Last day in Marquette
Went to the Marquette County History Museum today, where I saw an exhibit on the earliest settlers of Marquette. Looked especially closely at the French Canadian stuff. Mostly, they were lumberjacks. I saw photos of what the lumber camps were like - crowded, sparse. Like prisons more than anything. My mother, who I spoke to on the phone, confirmed that my great-grandfather indeed was a lumberjack here. (Wish I'd talked to her about this before, instead of deducing based on research! But, was happy to see I'd guessed correctly.) Was cool to see the clothes the lumberjacks wore (fur gloves, long underwear, wool hats, etc.), and the tools they used. Yep, these people were cutting trees all day with little hand-held axes.
Also saw a bit about the culinary preferences of each ethnic group here, and one favorite snack among the French-Canadians, of course, was this maple syrup, brown sugar, butter concoction they'd cook and then place on snow to cool; the end result would be a taffy like candy. This started me thinking about how who you are - where you were born, who your 'people' are - affects your food cravings, your preferences. I thought warmly, fondly, of my mother, who LOVES maple-sugar candy, and, on pancakes, likes maple syrup AND brown sugar. She's a French-Canadian through and through.

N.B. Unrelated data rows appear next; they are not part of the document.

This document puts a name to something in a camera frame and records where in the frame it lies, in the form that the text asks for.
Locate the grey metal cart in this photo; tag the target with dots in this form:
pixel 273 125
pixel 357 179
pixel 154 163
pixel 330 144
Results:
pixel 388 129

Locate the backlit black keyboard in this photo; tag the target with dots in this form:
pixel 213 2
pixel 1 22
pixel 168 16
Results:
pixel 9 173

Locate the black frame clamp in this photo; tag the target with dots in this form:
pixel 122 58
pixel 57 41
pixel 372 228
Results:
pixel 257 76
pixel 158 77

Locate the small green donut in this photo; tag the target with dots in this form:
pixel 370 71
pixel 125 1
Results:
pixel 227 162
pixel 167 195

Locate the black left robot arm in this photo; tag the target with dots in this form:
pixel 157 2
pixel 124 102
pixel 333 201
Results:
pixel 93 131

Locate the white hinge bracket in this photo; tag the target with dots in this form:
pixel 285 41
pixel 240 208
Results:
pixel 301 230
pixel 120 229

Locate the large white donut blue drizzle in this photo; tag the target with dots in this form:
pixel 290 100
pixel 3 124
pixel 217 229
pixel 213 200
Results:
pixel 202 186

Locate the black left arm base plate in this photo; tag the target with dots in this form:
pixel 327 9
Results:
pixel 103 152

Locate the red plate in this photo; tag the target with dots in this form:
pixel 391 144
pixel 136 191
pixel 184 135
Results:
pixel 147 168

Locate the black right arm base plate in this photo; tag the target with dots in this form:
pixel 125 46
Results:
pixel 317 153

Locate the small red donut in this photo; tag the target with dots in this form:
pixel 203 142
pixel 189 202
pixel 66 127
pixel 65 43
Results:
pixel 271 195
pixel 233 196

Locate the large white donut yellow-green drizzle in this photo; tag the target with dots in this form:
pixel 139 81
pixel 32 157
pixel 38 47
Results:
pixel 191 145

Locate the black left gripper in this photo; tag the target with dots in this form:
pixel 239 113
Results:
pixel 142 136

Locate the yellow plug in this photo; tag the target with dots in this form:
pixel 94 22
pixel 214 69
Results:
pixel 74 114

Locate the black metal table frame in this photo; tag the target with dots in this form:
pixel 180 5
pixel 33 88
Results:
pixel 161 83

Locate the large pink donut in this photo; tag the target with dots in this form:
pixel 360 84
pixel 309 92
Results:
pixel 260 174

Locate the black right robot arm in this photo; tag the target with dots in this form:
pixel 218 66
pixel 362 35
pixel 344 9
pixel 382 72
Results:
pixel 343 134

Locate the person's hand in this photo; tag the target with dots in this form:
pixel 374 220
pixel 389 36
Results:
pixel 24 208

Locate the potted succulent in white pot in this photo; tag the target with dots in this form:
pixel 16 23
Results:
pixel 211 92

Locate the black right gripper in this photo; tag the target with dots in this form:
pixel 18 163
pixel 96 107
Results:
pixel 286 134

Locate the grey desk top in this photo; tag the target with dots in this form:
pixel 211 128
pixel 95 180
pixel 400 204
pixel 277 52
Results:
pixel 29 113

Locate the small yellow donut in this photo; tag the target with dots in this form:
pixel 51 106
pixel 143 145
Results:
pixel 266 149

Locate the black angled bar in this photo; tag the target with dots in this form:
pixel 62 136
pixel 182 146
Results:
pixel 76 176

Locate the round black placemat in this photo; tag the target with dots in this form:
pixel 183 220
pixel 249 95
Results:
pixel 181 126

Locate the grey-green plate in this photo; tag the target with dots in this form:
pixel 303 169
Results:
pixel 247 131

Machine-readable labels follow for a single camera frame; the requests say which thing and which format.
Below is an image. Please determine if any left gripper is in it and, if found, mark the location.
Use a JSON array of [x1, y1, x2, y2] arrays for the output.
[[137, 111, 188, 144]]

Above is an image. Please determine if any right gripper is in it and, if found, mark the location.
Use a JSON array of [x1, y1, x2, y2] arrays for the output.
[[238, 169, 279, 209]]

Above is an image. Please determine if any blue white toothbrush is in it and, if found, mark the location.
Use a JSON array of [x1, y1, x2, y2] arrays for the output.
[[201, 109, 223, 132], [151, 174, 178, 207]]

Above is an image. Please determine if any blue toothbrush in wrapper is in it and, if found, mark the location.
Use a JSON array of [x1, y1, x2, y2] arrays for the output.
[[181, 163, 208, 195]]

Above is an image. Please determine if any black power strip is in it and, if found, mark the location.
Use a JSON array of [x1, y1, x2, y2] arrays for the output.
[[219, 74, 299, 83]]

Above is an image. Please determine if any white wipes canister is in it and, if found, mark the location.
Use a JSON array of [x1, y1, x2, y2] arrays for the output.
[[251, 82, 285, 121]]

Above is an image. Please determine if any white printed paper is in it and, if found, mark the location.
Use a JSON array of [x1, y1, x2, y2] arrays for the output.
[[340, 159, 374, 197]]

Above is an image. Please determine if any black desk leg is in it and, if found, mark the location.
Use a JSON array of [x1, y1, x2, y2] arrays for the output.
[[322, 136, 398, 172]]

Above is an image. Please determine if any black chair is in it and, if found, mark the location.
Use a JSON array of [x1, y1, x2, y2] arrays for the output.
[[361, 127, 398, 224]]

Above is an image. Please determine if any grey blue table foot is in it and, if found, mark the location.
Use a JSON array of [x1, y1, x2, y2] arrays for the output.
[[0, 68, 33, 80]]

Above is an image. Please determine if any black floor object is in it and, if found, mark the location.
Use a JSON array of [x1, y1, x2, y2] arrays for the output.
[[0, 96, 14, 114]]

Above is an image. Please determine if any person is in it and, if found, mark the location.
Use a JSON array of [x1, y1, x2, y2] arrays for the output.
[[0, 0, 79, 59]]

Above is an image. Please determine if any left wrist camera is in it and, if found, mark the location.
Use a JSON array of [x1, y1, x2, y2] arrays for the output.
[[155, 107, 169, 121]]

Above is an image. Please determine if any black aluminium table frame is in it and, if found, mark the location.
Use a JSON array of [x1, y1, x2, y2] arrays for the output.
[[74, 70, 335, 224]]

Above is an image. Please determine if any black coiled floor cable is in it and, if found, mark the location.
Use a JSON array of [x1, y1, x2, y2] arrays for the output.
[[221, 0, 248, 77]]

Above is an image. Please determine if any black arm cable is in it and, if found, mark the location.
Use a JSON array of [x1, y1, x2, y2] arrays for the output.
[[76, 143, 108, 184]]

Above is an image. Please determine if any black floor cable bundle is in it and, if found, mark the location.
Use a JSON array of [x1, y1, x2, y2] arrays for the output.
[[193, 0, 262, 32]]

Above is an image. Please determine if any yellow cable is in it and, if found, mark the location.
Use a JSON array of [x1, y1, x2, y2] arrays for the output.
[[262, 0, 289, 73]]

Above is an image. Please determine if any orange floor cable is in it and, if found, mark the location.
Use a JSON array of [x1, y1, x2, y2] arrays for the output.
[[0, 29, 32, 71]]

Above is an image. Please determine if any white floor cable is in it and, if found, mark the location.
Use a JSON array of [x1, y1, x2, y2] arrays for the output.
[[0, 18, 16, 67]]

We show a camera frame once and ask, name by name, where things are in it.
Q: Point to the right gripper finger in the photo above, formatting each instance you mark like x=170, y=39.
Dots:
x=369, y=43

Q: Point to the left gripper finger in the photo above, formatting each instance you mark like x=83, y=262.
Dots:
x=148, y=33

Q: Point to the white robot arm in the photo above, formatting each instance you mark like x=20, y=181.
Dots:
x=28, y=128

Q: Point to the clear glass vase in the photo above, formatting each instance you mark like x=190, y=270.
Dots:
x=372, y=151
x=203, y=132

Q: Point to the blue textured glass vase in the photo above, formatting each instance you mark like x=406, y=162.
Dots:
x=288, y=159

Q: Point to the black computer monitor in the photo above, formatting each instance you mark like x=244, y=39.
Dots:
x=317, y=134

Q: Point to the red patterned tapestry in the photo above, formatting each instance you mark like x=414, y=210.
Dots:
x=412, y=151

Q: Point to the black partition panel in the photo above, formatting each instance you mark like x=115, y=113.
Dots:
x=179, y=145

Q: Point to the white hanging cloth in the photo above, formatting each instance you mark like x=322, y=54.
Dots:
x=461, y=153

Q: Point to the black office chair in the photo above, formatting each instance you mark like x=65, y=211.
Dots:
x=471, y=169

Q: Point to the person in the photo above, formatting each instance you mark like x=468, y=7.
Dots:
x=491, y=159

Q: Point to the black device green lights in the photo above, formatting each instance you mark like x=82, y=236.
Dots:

Also saw from the exhibit, how the various ethnic groups here would have little festivals or societies to celebrate their heritage (the French-Canadians had a church - St. Jean de Baptiste - and church festivals), and that, eventually, over time, sometime in the 1900's, these societies, groups, etc., faded out, and everyone became sorta one big miscegenated culture. This sorta made me sad. I *like* being French-Canadian, and hate to see identifying aspects of that fade away. Food, language, cultural appearance...I guess these are the biggies. I like the idea of preserving these things.
Also realized that the European settlers - of course - took the land from the native americans who'd been here forever before, and that this only happened about 150 years ago...like 2 lifetimes ago. How horrible. Made me think about what we consider "advancement," and how such is actually quite violent and brutal, and these thoughts distilled after hours of thinking about it, make me think that status quo is actually good. We will never survive by pushing and pushing to "advance" and be bigger and stronger and more influential. We'll die off in a fraction of the time populations such as the native americans existed doing what they did.
The purpose of life? To exist. Persist. The native americans had it right. Just keep doing what works. European culture destroyed this notion. Anxiety over *not* doing better turned on them, us, and now, we have a world that will not sustain itself for much longer. We could have persisted endlessly, perhaps, but European settlers ensured a quick, anxious, wasteful demise.
I feel, slightly, like I've felt meeting some of my favorite writers: a bit disappointed. That is, now that I know my history a bit better, there are things I almost wish I didn't know. It was almost better to fantasize, than to realize how we participated in the destruction of a peaceful/better way of life, how my great-grandfather was participating in an archaic, brutal mindset toward women (getting a 13 year old pregnant...), etc.
Cool to have been here, seen this, felt all this, though. I definitely feel wiser, more informed.
Tomorrow, I begin my 3 day trip to their birthplace, St. Norbert, Canada, about an hour north of Montreal.